Understanding the stability of mixed A-cation lead iodide perovskites

Abstract

The routes and kinetics of the degradation of thin films of methylammonium (MA)/formamidinium (FA) lead iodide perovskites (MA_1−xFA_xPbI₃, 0 ≤ x ≤ 1) under dry atmospheric conditions have been investigated. MA-rich phases decompose to the precursor iodide salts and PbI₂, while FA-rich phases convert mainly to the yellow hexagonal phase. The reactivity is strongly inhibited for mixed cation phases of MA_1−xFA_xPbI₃, for x = 0.4 to 0.6, where the decomposition routes available to end member phases become less favourable. It is shown that for pristine films with x = 0.6, PbI₂ formation can be completely suppressed for up to 10 days. Kinetic analysis reveals that the rate of PbI₂ formation decays exponentially with increasing FA content until x = 0.7, beyond which the FA containing perovskite transforms rapidly to the hexagonal phase. Ab initio simulations of the decomposition reaction energies fully support the increased kinetic stability found experimentally for the mixed A-cation perovskites.

---

Hybrid lead halide perovskites have recently risen to prominence as highly versatile materials for optoelectronic technologies, particularly high efficiency, solution processed solar cells.^1–4 They display near optimal band gap for solar light absorption, high absorption coefficients, steep absorption onsets and significant charge carrier lifetimes (and thus diffusion lengths).^2,5 These properties, combined with the processability of these materials,^6,7 have resulted in solar cell device efficiencies rising rapidly to over 22%.⁸ However, the commercial applicability of these materials is hampered by their relative lack of stability compared to established inorganic and organic semiconductors.^9–11 By chemical site-substitution at any of the A, B or X sites of the ABX₃ perovskite structure, it has been found that it is possible to tune the properties and, most pertinently, the stability of the resultant material.^12–14

The archetypal hybrid perovskite methylammonium (MA) lead iodide (CH₃NH₃PbI₃), MAPI, crystallises in the tetragonal space group I4/mcm at room temperature.¹⁵ Formamidinium (FA) lead iodide (CH(NH₂)₂PbI₃), FAPI, by contrast preferentially crystallises in the yellow, 2H hexagonal perovskite type polymorph at room temperature, which can be driven to transform to the black cubic perovskite polymorph (required for photovoltaic applications) by heating above room temperature.^16–19 Such varying phase behaviour can be accounted for by the different sizes and hydrogen bonding mechanisms of these dissimilar organic cations, MA and FA.

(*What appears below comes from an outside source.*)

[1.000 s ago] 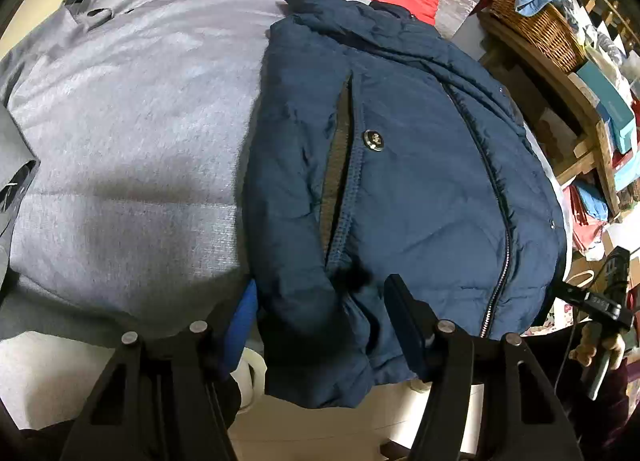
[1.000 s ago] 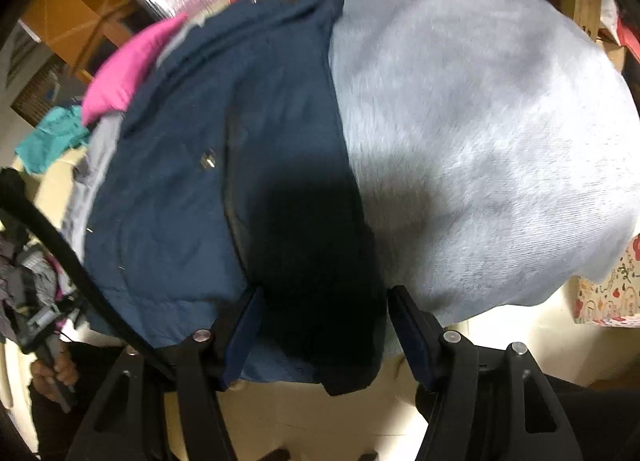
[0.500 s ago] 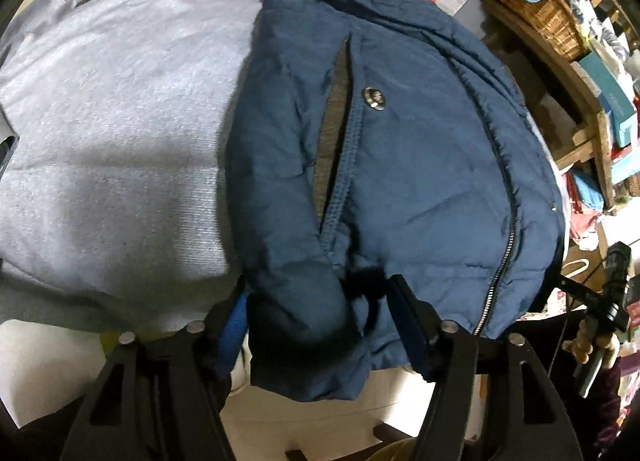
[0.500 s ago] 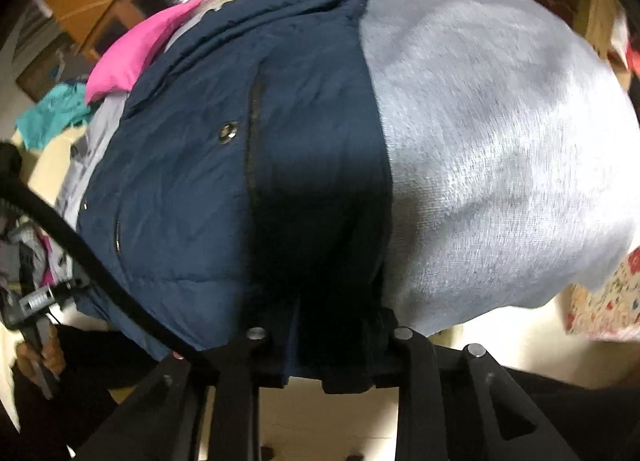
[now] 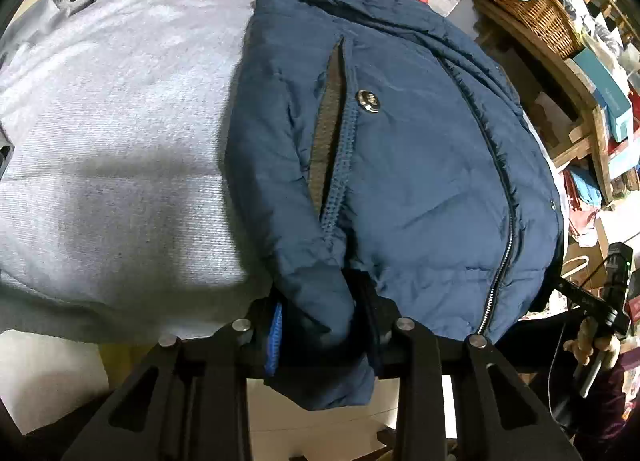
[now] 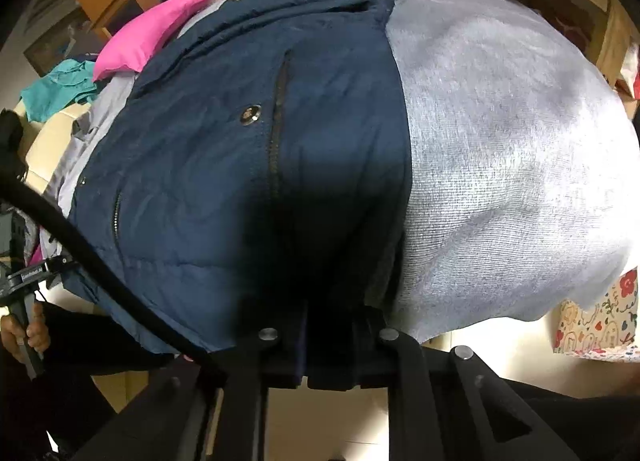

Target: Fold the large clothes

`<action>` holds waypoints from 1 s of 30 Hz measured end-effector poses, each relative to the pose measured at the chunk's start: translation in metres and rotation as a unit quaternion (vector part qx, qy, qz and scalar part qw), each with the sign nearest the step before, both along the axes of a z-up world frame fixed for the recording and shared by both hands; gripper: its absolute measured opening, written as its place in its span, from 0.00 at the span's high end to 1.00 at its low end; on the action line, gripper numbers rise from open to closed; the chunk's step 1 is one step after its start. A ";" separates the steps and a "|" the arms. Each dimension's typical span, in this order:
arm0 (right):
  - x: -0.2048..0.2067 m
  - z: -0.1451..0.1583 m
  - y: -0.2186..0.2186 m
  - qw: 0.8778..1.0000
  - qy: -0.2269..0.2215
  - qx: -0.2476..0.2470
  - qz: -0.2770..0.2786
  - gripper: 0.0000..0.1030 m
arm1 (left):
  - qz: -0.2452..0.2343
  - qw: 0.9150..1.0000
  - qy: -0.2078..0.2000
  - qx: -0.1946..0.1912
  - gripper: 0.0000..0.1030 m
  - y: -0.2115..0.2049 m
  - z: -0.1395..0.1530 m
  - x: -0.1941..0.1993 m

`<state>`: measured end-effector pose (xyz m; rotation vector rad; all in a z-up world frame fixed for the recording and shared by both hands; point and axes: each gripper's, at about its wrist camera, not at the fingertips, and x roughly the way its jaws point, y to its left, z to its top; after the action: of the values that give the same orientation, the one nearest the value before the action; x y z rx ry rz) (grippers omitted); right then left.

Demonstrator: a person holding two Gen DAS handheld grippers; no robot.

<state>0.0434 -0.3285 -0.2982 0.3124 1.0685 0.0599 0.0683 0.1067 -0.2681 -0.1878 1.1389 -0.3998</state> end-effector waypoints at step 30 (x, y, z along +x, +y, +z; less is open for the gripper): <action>0.007 0.001 0.000 0.998 0.066 -0.010 0.007 0.33 | -0.026 0.999 0.036 0.017 0.35 -0.015 -0.007 -0.016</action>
<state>0.0502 -0.3282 -0.2969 0.2939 1.2026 0.0418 0.0518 0.0913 -0.2750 -0.1448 1.2232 -0.4217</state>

Both MA and FA cations display directional hydrogen bonding, a factor of increasing importance in controlling phase behaviour as the system temperature is reduced and also for defining the relative stability of the two polymorphs of FAPI.²⁰ Stabilisation of mixed A site compounds relative to the end members of the series can be rationalised using geometrical arguments in which the perovskite tolerance factor is tuned using differently sized cations, as well as an entropic factor due to cation mixing.²¹

It has been established that by combining the MA and FA cations in solid solutions, the cubic perovskite phase is stabilised versus decomposition.^22–25 We have previously shown that for compositions MA_1−xFA_xPbI₃ 0 < x < 0.2 the structures are best described by a tetragonal unit cell from X-ray diffraction, while the rest of the composition range, 0.2 ≤ x ≤ 1, forms with a cubic cell, space group Pm3̄m.²⁶

The compositional space for A site substitution between FA and MA has been explored in the literature.^27,28 Huang et al.²³ studied the charge transport characteristics of single MA_1−xFA_xPbI₃ single crystals over the composition ranges 0 < x < 0.2 and 0.8 < x < 1 in increments of x = 0.05. High carrier mobilities and lifetimes were obtained for x = 0.1 and 0.15. Promising performance has also been demonstrated recently in photovoltaic devices,^22,29 where MA_0.9FA_0.1PbI₃ delivered an efficiency improvement to 20.2%, versus 18.6% for pure MAPI. Links between crystallinity, crystal phase stability, good optoelectronic properties and operational stability have been drawn,²⁴ indicating that highly crystalline compositions also suppress effects such as mixed halide phase segregation.

Furthermore, for the synthesis and efficient operation of devices the perovskite materials need to be stabilised with respect to the phase transition to the undesirable hexagonal 2H-perovskite polymorph, as occurs for FAPI and FA-rich solid solutions.^23,25 The phase stability of MA_1−xFA_xPbI₃ has been studied for samples stored under a nitrogen atmosphere, indicating that for FA-rich compositions with x > 0.76, partial transition to the hexagonal phase is observed within days, while for compositions with more MA, the hexagonal phase is not observed by X-ray diffraction.³⁰ The propensity for hybrid perovskites to react with water has also been reported.³¹ While high photovoltaic performance for MA_1−xFA_xPbI₃ has been demonstrated, the extended stability lifetime and decomposition of these compounds under moderately dry atmospheric conditions, likely to be similar to those used in device processing, have yet to be fully reported and are not completely understood.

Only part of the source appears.